1973 COLORADO RANCHEROS (90-69)
Three players over 90 RBI including Teruo Miyahara, John King and Jorge Lopez and an ace in Rob Goodwin's 19-win season, gave the Rancheros their first title since 1966.
1974 VALDOSTA PEANUTS (98-56)
Any reports of their demise were greatly exaggerated. Carlos Gonzales went 21-2 with 219 strikeouts and a VORP of 68.9 to lead the Peanuts pitching corps into battle.
Offensively, Rick Inman proved that he just gets better with time, logging another MVP season with a 75.3 VORP, teaming with his partner in crime Roberto Pagan in what many in FOOL circles are calling the best 1-2 duo in history.
Former Quad City prospect Bob Arnold exacted revenge against his former team by beating them in six games in the FOOL Classic, hitting 20 HRs and 74 RBI, proving that 24 isn't just a number, it's an age where players become born-again.
This the fourth title in five years for the Peanuts, leave them alone as the best team in the history of FOOL, a standard by which the likes we may never see again.
Last edited by Young Drachma : 09-09-2008 at 08:10 PM.
|09-30-2008, 07:25 PM||#5|
Join Date: Apr 2001
1975 CHICAGO THUNDERSTORMS (89-65)
After years of being FOOL's doormats, the ballclub from Chicago return to the city as heroes.
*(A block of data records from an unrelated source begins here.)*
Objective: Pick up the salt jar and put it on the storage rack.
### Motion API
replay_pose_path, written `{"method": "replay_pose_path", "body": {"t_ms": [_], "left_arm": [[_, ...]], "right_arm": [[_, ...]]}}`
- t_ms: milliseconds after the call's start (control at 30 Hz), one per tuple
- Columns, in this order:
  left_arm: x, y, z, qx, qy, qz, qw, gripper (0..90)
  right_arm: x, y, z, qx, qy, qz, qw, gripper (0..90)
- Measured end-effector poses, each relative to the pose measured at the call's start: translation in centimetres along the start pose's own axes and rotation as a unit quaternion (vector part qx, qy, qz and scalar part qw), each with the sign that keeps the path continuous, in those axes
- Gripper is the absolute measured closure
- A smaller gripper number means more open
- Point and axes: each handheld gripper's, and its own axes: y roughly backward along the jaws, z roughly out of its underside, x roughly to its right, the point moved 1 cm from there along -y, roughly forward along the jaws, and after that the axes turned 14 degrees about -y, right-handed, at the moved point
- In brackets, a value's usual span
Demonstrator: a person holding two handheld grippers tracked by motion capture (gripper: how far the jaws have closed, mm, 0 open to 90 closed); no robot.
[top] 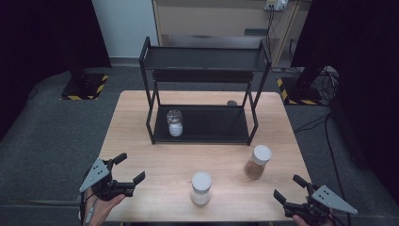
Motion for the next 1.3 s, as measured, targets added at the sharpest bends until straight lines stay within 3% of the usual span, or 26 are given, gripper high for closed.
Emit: {"method": "replay_pose_path", "body": {"t_ms": [200, 533, 800, 1100, 1300], "left_arm": [[0.1, 0.4, 1.3, -0.002, 0.015, 0.004, 0.9999, 0.2], [0.3, 0.6, 2.9, -0.013, 0.022, 0.001, 0.9997, 0.3], [-0.3, 0.6, 3.8, -0.014, 0.031, 0.009, 0.9994, 0.4], [-0.9, 0.6, 4.4, -0.005, 0.028, 0.027, 0.9992, 0.7], [-0.9, 0.7, 4.4, -0.007, 0.022, 0.026, 0.9994, 0.7]], "right_arm": [[0.0, 0.0, 0.0, 0.000, 0.000, 0.001, 1.0000, 5.0], [0.0, 0.0, 0.0, -0.001, 0.001, 0.002, 1.0000, 5.0], [0.0, -0.1, 0.0, -0.001, 0.002, 0.002, 1.0000, 5.0], [0.0, -0.2, 0.0, -0.004, 0.004, -0.002, 1.0000, 5.0], [0.1, -0.3, 0.0, -0.006, 0.004, -0.005, 1.0000, 5.0]]}}
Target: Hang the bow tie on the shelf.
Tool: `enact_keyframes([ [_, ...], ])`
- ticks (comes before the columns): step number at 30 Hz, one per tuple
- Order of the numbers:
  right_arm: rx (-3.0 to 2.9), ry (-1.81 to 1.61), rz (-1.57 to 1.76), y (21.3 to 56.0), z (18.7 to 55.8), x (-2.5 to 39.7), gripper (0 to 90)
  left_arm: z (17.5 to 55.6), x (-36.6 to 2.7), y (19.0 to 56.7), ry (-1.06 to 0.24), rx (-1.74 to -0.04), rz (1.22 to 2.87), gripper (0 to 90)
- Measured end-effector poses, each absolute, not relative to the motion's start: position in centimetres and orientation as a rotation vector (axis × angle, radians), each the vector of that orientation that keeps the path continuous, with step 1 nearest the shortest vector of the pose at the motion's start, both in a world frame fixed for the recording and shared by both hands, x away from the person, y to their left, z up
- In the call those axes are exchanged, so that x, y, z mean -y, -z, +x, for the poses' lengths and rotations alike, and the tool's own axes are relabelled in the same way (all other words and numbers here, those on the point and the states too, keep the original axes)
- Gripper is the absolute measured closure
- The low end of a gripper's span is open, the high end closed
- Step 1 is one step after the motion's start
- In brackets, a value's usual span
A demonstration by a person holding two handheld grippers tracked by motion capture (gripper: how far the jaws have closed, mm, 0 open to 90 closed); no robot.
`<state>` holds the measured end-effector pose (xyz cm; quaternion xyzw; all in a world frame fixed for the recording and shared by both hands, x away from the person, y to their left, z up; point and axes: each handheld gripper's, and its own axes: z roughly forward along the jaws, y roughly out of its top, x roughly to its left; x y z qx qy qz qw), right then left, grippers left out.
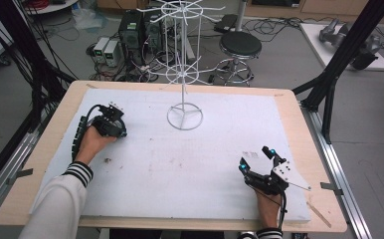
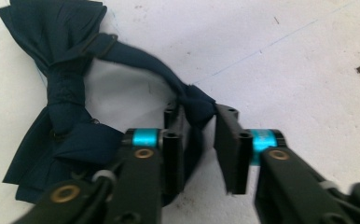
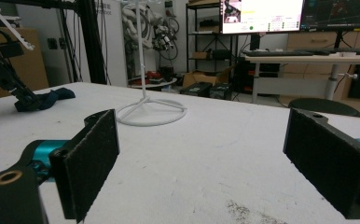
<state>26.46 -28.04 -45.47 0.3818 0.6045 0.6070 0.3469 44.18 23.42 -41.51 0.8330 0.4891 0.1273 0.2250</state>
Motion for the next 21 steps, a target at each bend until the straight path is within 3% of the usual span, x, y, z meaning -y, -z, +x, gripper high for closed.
enact_keyframes([
  [6,-1.565,-1.579,0.989,45.48,26.50,28.10,9.6,44.16,-23.54,41.50,-0.360,-1.355,2.297,82.8],
  [21,-1.564,-1.575,0.988,45.47,26.49,28.10,9.6,43.54,-23.65,40.57,-0.412,-1.293,2.249,83.9],
])
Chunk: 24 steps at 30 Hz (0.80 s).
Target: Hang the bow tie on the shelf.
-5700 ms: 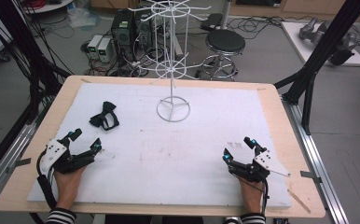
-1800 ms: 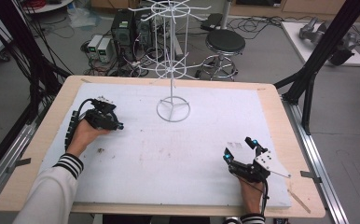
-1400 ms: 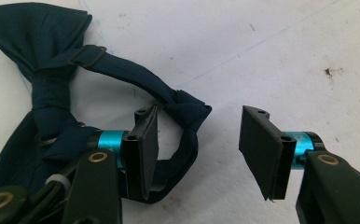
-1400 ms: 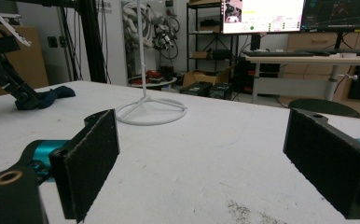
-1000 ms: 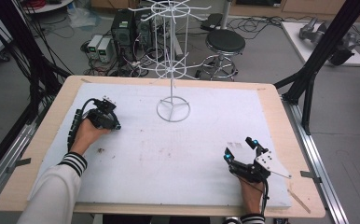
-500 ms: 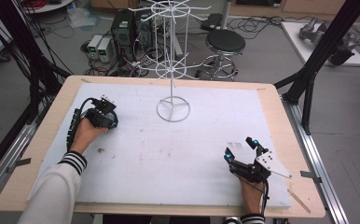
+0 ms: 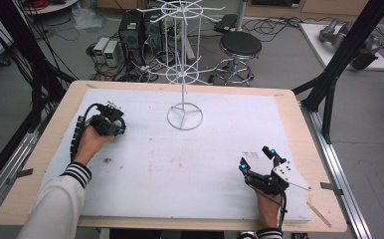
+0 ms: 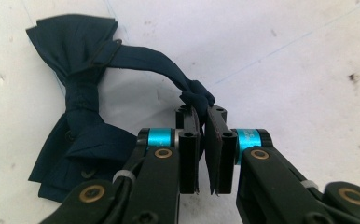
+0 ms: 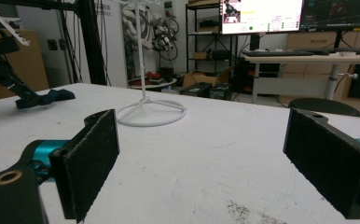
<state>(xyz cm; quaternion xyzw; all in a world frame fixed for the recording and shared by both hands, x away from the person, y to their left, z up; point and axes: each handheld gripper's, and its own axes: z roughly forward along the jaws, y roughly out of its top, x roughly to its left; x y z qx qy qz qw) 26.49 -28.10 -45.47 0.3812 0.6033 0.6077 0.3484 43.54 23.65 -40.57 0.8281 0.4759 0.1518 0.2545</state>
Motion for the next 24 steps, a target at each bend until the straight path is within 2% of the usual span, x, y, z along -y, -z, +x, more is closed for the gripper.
enact_keyframes([
  [24,-1.570,-1.569,0.980,45.5,26.5,28.0,9.6,41.3,-24.0,36.7,-0.458,-1.103,1.955,84.0],
])
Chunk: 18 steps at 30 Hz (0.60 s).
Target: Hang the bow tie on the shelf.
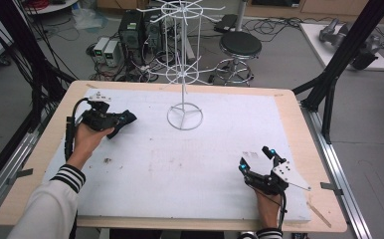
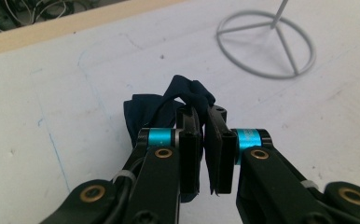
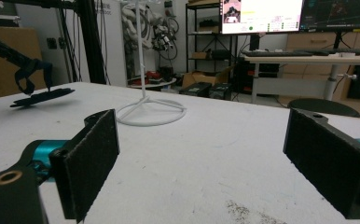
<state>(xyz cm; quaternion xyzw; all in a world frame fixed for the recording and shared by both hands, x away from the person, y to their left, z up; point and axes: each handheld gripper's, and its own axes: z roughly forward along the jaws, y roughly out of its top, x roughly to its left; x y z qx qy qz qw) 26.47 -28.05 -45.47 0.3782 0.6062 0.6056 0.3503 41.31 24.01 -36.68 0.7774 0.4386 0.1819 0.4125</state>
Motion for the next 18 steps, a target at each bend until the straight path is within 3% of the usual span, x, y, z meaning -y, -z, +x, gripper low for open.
enact_keyframes([
  [18,-1.569,-1.568,0.977,45.5,26.5,28.0,9.6,40.3,-22.8,33.6,-0.477,-1.044,1.774,84.0],
])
Stars included Luis Mendoza who hit 36 home runs that year and future Hall of Famer Mac Rasmussen who belted 124 RBI on .334 hitting that year.
1976 COLUMBUS CRUSADERS (89-65)
Another year, another new champion. The former expansion club took the field and surprised everyone after a few close finishes in past years. Led by Holden Matthews (50.6 VORP) and a pitching duo of Gilbert Perreault (16-8) and Ryan Wilkins (17-7), the team conquered its way to its first ever FOOL title.
1977 HARTFORD HARPOONERS (100-54)
The lovable losers of FOOL, the 'Pooners for years struggled while watching other teams dance to the title. But not in '77. Led by a star studded cast of the best 1-5 rotation in league history, Jorge Aquino (20-2), Dylan Robinson (18-10) and Artie Wiley (17-8) among them, the Hartford faithful were dazzled in a way that they'd not seen since the days of the Hartford Blue Sox in 1961 -- and this team made that memory fade immediately with their play. With a young core of players, the 'Pooners made the rest of the league a distant memory en route to slaying Valdosta in the most exciting Classic in history, coming back from a 0-4 deficit to win the last 5 games of the Classic and claiming their first ever league championship.